Establish a Baseline
We need to establish a pilot performance baseline - your personal, documented, demonstration of performance - in order to establish personal minimums. We suggest you document your wind performance at least once a year with a CFI.
Try to pick a day when you can experience actual cross-wind conditions in the airplane you usually fly, loaded to your typical mission weight.
Select an airfield that’s typical for the missions you fly.
Prepare a log of the flight to record aircraft used, gross actual weight, departure & destination location, elevation, density altitude, wind direction & speed, cross-wind computation, take-off flap setting, rotation speed, rotation speed x 70%, distance to rotation, distance to 50 feet, available landing distance.
Once you’ve completed the log you’ll have a performance baseline to work with. You can then adjust your performance expectations on the day to compensate for any of the human factors mentioned earlier, and you can thereafter adjust your baseline as you gain experience and skill; and with a CFI on board you can get an objective assessment of your capabilities. A flight instructor may offer suggestions and instruction for improving your baseline performance.

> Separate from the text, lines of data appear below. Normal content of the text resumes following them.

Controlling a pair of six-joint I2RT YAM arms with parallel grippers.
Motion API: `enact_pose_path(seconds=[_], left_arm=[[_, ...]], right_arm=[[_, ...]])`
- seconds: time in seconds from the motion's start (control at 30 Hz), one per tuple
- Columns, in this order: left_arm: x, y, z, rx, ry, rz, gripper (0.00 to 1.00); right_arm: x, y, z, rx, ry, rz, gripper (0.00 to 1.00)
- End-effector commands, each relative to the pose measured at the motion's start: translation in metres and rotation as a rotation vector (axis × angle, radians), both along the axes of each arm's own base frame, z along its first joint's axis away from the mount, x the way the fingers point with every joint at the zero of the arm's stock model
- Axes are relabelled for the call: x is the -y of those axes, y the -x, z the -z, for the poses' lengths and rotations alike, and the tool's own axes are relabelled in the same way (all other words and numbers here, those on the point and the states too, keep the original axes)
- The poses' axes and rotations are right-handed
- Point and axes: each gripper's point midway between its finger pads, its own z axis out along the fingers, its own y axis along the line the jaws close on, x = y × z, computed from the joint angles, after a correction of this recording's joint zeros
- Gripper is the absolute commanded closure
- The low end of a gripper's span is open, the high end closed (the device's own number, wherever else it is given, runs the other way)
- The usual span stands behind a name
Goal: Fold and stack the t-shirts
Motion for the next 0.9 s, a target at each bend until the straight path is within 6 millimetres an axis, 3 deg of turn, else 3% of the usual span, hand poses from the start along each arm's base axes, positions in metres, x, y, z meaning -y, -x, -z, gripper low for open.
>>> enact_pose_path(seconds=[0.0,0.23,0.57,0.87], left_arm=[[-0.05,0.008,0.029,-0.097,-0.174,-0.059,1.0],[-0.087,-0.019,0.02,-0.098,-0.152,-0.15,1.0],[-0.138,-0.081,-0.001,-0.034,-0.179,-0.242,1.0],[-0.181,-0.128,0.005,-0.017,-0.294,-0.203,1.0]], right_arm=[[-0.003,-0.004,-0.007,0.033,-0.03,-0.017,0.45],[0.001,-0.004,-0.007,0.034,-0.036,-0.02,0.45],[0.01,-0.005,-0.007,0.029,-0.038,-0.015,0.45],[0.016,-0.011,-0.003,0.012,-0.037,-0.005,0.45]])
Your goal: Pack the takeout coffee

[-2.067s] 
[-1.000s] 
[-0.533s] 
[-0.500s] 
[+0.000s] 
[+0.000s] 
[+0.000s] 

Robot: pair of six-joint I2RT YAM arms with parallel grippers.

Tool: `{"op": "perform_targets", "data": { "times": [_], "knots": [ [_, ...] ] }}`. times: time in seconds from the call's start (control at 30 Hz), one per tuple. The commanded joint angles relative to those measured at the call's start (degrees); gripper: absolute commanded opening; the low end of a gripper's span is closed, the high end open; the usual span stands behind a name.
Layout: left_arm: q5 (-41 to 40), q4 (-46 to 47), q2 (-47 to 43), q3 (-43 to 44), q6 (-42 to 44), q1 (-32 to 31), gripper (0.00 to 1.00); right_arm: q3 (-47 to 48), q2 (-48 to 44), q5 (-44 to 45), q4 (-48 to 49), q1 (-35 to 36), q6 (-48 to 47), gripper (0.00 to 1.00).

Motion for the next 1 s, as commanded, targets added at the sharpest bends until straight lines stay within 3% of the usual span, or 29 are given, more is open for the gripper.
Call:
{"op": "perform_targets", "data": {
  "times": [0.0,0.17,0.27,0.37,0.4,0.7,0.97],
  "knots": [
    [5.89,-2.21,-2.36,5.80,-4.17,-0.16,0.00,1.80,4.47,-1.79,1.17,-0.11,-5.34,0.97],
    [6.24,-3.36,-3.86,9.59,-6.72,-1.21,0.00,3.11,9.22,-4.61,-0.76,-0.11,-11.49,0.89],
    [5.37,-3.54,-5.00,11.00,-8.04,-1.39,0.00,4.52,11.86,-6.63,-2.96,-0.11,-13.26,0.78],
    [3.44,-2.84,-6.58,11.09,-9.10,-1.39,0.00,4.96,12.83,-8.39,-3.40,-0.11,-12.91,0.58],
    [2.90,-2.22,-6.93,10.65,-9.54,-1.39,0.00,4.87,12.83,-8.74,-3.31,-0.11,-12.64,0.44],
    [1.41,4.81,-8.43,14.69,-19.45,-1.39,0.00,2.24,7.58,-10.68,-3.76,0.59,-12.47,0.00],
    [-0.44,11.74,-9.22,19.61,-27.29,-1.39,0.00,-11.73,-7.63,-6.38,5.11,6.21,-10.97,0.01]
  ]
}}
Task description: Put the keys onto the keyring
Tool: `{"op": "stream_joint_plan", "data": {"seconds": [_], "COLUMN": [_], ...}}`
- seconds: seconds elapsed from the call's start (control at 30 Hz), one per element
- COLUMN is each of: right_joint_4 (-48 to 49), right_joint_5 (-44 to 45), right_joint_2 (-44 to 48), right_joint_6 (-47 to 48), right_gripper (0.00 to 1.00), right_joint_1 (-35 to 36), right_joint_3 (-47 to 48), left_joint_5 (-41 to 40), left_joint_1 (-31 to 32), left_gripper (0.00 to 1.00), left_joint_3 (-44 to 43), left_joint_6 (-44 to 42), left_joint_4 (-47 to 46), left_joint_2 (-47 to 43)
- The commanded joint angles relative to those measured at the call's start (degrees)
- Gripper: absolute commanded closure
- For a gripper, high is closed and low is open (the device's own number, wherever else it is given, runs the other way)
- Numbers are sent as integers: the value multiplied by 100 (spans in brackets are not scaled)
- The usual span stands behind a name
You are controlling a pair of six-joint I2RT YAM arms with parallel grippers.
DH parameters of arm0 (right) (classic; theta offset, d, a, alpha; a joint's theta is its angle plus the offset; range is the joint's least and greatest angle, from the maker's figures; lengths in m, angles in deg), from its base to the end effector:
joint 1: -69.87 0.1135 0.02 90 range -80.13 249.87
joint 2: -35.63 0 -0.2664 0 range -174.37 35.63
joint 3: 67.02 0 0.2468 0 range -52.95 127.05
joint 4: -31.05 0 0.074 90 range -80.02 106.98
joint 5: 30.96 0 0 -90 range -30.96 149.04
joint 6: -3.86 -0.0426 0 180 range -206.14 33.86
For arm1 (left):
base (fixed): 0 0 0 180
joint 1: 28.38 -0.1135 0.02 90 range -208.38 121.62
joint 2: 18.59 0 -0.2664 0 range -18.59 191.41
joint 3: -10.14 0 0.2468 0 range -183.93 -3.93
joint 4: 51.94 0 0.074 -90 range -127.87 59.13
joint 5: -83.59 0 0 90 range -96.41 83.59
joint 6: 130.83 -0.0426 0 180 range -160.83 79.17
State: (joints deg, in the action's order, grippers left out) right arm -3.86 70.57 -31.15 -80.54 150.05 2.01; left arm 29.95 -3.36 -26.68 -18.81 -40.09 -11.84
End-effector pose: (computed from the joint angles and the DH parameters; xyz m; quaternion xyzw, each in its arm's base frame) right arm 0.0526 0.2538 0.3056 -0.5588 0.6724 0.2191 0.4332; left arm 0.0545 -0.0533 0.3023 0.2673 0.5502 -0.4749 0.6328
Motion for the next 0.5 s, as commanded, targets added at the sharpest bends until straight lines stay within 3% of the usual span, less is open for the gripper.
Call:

Devote some time and money to practice your piloting skills in actual windy conditions. Concentrate on flying as precisely as you can, compensating for wind and predicting your performance.Work toward flying a base to final turn that aligns you perfectly with the runway and maintain that alignment all the way through the approach, landing and roll out.
Be aware that many airports are subject to local wind challenges including wind shear and turbulence. Mountain airports in particular require careful planning and prior knowledge to ensure safe operations. Consult a local CFI or experienced pilot before flying to unfamiliar mountain or back country fields.
You should consider adjusting your personal minimums to compensate for fields with wind shear potential. Local knowledge is key to avoiding nasty surprises. If you’re flying to desert des nations, planning for arrivals before noon will definitely make for a smoother flight with less turbulence and fewer thunderstorms to deal with.